No energy-producing system can achieve 100% availability, because of unpredictable events that affect system output. Days or weeks of

below-average insolation, such as unusually cloudy weather, will reduce short-term system availability. System availability can also vary between years due to long-term weather patterns. Component failures and lack of maintenance also

contribute to system downtime and reduce system availability.

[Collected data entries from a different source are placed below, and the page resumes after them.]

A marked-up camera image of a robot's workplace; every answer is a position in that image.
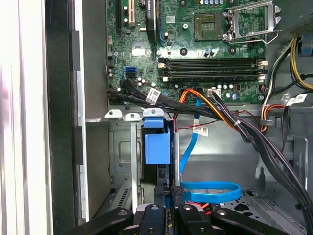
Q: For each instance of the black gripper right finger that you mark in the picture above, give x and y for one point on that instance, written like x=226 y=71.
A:
x=190 y=220

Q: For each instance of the metal disk bay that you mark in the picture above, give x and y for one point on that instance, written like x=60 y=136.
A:
x=122 y=151

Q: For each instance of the black RAM slot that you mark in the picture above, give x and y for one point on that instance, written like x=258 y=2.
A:
x=210 y=67
x=210 y=73
x=210 y=61
x=210 y=78

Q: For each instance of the black expansion slot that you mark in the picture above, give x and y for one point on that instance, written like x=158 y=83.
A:
x=119 y=17

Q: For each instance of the blue plastic clip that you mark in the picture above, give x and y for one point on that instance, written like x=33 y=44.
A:
x=307 y=46

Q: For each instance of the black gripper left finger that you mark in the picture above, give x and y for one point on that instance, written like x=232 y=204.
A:
x=151 y=220

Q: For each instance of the tan expansion slot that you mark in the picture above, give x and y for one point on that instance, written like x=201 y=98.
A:
x=132 y=13

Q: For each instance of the hard disk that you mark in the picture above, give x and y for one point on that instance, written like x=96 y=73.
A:
x=157 y=147

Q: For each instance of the green motherboard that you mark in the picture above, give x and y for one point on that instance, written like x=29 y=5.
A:
x=171 y=36

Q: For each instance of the metal drive cage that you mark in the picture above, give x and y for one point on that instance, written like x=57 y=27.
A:
x=300 y=122

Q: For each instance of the blue data port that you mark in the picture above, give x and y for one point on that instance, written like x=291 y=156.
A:
x=131 y=72

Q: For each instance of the square chipset chip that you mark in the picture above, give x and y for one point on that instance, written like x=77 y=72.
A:
x=138 y=50

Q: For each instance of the grey power supply unit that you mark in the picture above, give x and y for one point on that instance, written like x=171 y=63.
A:
x=298 y=14

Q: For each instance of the metal socket cover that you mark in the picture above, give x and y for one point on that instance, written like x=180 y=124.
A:
x=273 y=17

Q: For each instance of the CPU socket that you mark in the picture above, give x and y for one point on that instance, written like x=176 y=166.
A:
x=207 y=27

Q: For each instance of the black graphics card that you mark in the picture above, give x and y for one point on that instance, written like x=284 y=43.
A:
x=152 y=22

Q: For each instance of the black PC case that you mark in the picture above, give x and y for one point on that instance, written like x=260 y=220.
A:
x=58 y=98

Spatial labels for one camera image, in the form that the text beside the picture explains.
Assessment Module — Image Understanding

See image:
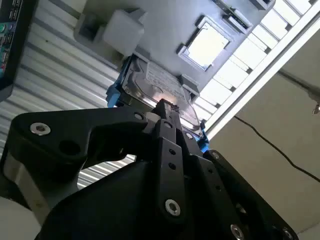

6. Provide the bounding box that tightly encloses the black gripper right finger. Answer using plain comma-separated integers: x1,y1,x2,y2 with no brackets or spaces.
173,106,298,240

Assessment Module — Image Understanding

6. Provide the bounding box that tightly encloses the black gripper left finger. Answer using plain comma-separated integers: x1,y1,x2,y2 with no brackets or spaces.
3,99,186,225

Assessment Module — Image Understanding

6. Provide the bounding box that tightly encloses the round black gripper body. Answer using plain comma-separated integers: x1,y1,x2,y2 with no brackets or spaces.
34,159,218,240

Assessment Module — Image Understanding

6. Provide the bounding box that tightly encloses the silver disk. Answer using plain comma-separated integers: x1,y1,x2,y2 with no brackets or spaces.
106,53,210,153

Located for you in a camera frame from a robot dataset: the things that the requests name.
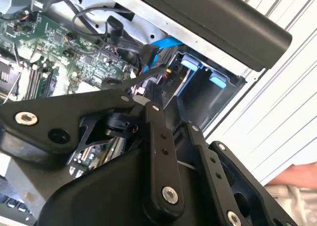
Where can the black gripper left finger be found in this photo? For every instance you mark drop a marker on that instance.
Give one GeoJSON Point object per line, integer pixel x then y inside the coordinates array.
{"type": "Point", "coordinates": [49, 117]}

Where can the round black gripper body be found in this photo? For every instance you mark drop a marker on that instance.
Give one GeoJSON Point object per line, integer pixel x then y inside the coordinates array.
{"type": "Point", "coordinates": [106, 193]}

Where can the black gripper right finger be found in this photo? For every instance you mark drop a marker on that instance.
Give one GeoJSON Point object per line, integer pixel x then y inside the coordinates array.
{"type": "Point", "coordinates": [215, 176]}

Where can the hard disk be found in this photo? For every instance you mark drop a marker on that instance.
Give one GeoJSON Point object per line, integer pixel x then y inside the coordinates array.
{"type": "Point", "coordinates": [203, 79]}

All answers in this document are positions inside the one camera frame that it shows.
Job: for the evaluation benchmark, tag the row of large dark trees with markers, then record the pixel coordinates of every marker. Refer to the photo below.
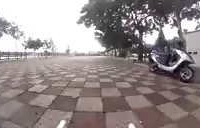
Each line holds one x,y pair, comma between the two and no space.
121,23

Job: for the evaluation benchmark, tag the wooden railing fence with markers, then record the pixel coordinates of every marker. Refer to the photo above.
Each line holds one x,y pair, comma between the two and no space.
4,54

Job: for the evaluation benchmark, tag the checkered paved plaza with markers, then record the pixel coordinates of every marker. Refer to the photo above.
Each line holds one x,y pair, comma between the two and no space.
91,90

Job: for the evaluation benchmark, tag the white scooter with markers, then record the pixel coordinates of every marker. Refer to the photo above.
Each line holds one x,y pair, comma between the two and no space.
174,63

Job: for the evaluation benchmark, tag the row of small trees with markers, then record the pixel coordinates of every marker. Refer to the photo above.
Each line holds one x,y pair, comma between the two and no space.
33,43

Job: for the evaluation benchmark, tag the white wall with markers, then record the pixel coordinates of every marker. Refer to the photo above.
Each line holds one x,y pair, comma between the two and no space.
199,46

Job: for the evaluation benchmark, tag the robot's own part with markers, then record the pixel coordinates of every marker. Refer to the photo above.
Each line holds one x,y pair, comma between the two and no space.
131,125
61,124

System availability is determined by insolation and autonomy. Accurate

estimates of system availability require software to evaluate energy flow in the system on an hour-by-hour basis, but rough estimates are adequate for most PV applications. For a desired system availability, the designer chooses the

appropriate length of autonomy.

Autonomy is the amount of time a fully charged battery system can supply

power to system loads without further charging. Autonomy is expressed in days. Most stand-alone systems are sized for a system availability of about 95%

(about 3 to 5 days of autonomy) for noncritical applications or 99% or greater (about 6 to 10 days or more) for critical applications.

However, each percentage-point increase in system availability is increasingly more expensive for larger battery banks and arrays, which is impractical from an economic stand point for all but the most critical applications.

Sizing of stand-alone systems must achieve an acceptable balance between system availability and cost goals for a given application. The solar resource for a location also affects the increasing costs of availability.